Primark owner, Associated British Foods, has set out ambitious overseas expansion plans as it bets on a strong sales rebound from the Covid-19 pandemic, with customers returning in large numbers in countries where vaccines have been rolled out.
The fast-fashion retailer is planning to open more than 100 new shops over the next five years, as it pushes into the US, France, Italy and Spain. It would take the number of stores worldwide to 530 from 398 at present.
In the US, where Primark opened its first store in Boston six years ago, it plans to go from 13 to 60 outlets over the period. The retailer has already signed five new leases in the New York region, including in Brooklyn, Long Island and Albany.
Paul Marchant, the Primark chief executive, said: “With our current portfolio trading really well, it feels like we’ve established a strong foundation from which to accelerate our expansion in the US market.”
Primark’s US stores are being especially affected by ongoing disruption in its global supply chain due to congestion in international shipping and at ports.

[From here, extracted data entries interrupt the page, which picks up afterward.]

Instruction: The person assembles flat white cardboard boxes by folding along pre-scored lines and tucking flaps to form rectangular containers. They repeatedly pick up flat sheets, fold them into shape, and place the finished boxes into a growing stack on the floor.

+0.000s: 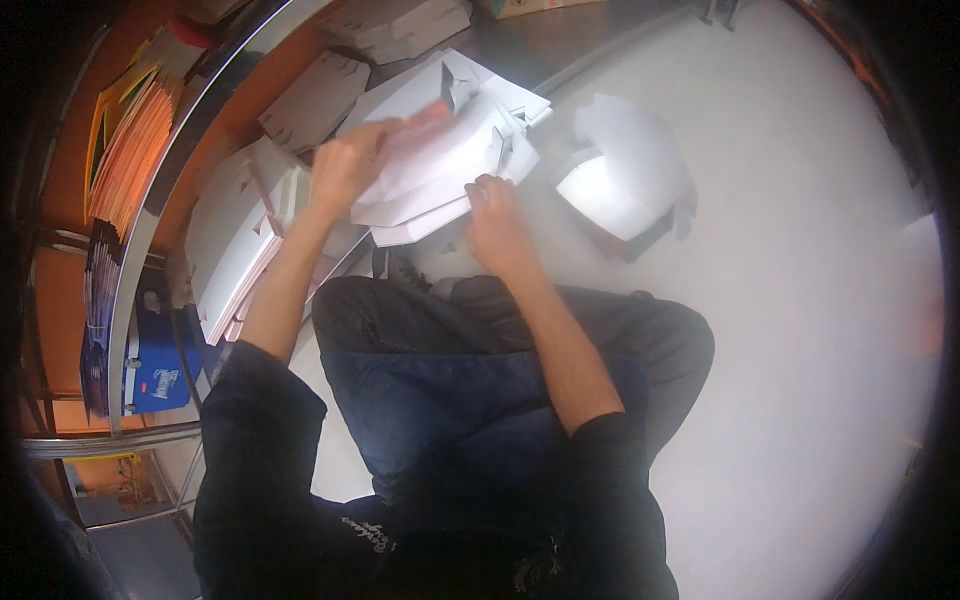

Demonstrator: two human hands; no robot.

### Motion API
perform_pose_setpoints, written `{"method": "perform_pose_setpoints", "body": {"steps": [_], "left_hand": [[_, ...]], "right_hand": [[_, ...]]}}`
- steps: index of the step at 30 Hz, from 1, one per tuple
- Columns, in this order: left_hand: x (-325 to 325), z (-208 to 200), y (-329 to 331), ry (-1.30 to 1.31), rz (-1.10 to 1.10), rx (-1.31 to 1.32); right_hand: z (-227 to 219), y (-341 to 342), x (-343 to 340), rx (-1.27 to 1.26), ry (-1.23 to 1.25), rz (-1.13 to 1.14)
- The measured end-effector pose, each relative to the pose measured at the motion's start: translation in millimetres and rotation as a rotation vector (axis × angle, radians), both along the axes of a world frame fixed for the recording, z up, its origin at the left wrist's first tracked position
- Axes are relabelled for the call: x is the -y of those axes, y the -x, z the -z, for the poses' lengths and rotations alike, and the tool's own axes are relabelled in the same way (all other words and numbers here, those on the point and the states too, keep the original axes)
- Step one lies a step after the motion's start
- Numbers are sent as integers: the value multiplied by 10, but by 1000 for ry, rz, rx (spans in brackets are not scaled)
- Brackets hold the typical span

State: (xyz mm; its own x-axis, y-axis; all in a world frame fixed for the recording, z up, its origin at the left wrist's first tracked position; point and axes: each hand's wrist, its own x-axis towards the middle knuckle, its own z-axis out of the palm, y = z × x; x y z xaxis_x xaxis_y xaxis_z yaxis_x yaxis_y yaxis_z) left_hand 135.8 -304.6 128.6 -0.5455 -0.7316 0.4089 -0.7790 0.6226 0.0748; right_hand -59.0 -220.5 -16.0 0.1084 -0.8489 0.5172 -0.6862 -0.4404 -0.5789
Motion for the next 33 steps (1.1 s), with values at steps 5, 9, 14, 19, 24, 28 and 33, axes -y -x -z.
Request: {"method": "perform_pose_setpoints", "body": {"steps": [5,9,14,19,24,28,33], "left_hand": [[-659,-528,275,243,121,-93],[-1461,-510,518,35,227,90],[-1989,20,607,-271,136,52],[-2355,170,1001,-589,197,-143],[-2150,-526,337,-1067,593,-230],[-2294,-301,47,-939,567,-203],[-2451,-117,258,-1192,373,-250]], "right_hand": [[29,232,18,74,-55,-3],[268,795,7,166,-96,227],[-796,659,-994,384,-97,206],[-863,483,-2118,62,-332,53],[-649,874,-2429,284,-150,63],[-836,934,-2555,587,-269,43],[-1212,872,-2548,276,-378,-136]]}}
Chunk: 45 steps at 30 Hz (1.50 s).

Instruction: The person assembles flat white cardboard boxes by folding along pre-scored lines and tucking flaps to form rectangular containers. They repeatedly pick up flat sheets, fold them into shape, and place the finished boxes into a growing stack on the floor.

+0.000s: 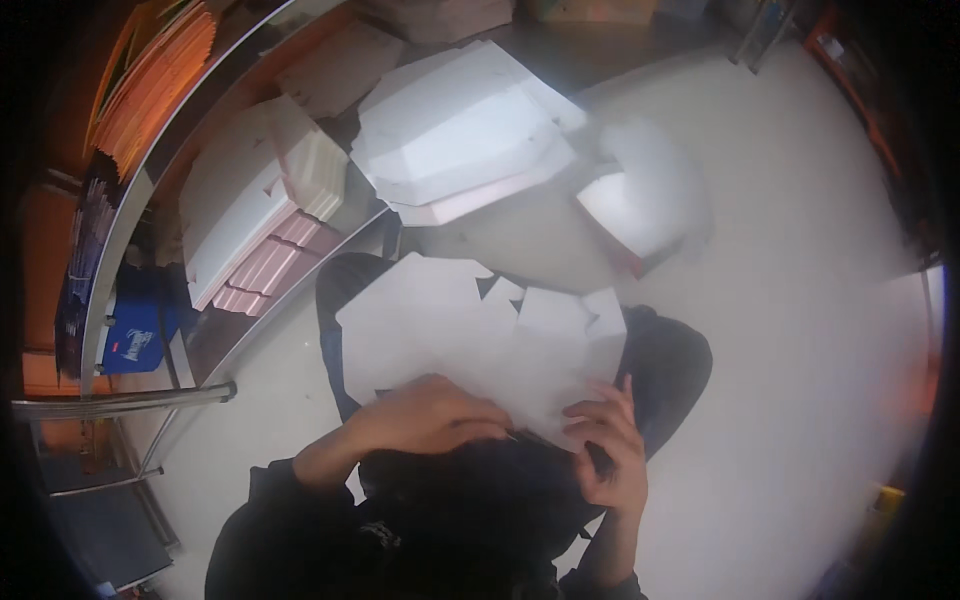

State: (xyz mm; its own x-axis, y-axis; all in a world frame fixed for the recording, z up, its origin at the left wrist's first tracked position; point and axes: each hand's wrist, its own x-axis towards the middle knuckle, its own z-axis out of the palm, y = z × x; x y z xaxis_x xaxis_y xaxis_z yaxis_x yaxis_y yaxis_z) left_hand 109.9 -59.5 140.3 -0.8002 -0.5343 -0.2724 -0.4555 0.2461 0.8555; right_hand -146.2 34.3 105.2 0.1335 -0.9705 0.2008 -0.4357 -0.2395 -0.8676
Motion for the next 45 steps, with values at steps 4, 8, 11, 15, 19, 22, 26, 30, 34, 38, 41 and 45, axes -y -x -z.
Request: {"method": "perform_pose_setpoints", "body": {"steps": [4,8,11,15,19,22,26,30,34,38,41,45], "left_hand": [[21,226,6,-129,-62,-190],[-42,379,18,-230,-296,-204],[-28,529,29,-435,-493,-214],[-114,592,89,-387,-495,-195],[-172,584,141,-253,-468,-239],[-152,504,154,-248,-477,-196],[-188,565,177,-178,-458,-304],[-162,415,144,-303,-433,-382],[-78,173,159,-409,-619,-383],[19,-45,516,-404,-909,-850],[6,-133,569,-373,-820,-1022],[51,-237,641,-453,-890,-1133]], "right_hand": [[28,-83,-12,87,40,-32],[162,-224,1,122,84,214],[287,-256,64,347,242,401],[94,-346,197,-152,237,83],[184,-456,221,-235,173,137],[164,-439,191,-182,132,188],[125,-445,243,-335,87,-65],[58,-479,305,-357,48,-76],[263,-637,233,-53,637,387],[358,-792,118,-328,577,127],[273,-772,216,-312,588,324],[225,-693,350,-156,763,310]]}}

“We’ve never seen anything like it, and the hold-ups are right the way through the supply chain,” said George Weston, chief executive of ABF. “From the factory in China through to the ports in the country where goods are manufactured, through to availability of containers and vessels to move goods to European markets and American markets.”
The group said it had been affected by supply bottlenecks caused by the Suez Canal blockage and a shortage of HGV drivers, which had been worsened in the UK by its exit from the EU.
“It doesn’t seem to be getting any better,” Weston said. “We are working very hard at it and have had to pay significant extra costs but we are managing.”
Weston said the retailer had prioritised bringing its Christmas stock to Europe and the US from Asia, and was starting to put the goods into its stores. It is expecting this year’s seasonal bestsellers to include matching family pyjama sets, as well as the “snuddie”, an oversized snuggly hoodie, in a sign that the loungewear trend hasn’t yet gone away.
The scale of ABF’s business is likely to mean it gets better rates for shipping and better availability on boats than others, he said, although it is also having to pay more to truck drivers and staff at its warehouses and depots.
Despite rising costs, the company said some increases were covered by exchange rate fluctuations, while it was able to absorb the rest, meaning Primark does not intend to raise its prices.
However, this is not the case at some other ABF brands, including hot drinks firms Ovaltine and Twinings, where the company said it was “not immune” to supply chain problems and rising raw material costs and wages, and would raise some food prices as a result.
News of Primark’s expansion plans, as well as the announcement of a special dividend found favour with investors, as ABF share closed almost 8% higher on Tuesday, making it the top riser on London’s FTSE 100.
The retailer said footfall has been improving at its UK stores, although some of its central London shops including the branches at Marble Arch and on Oxford Street are still suffering from a lack of visitors, and especially international tourists.
Primark reported a 12% drop in like-for-like sales from pre-pandemic levels in the year to 18 September, an improvement on the 24% decline posted over the summer, when many people had to self-isolate in the UK amid a “pingdemic”. The clothing chain’s full-year adjusted operating profit rose 15% to £415m.
Michael McLintock, ABF’s chairman, said: “Absent the reimposition of significant restrictions, we expect Primark trading to continue to improve and for sales to increase by at least the estimated £2bn of sales lost due to store closures last financial year.”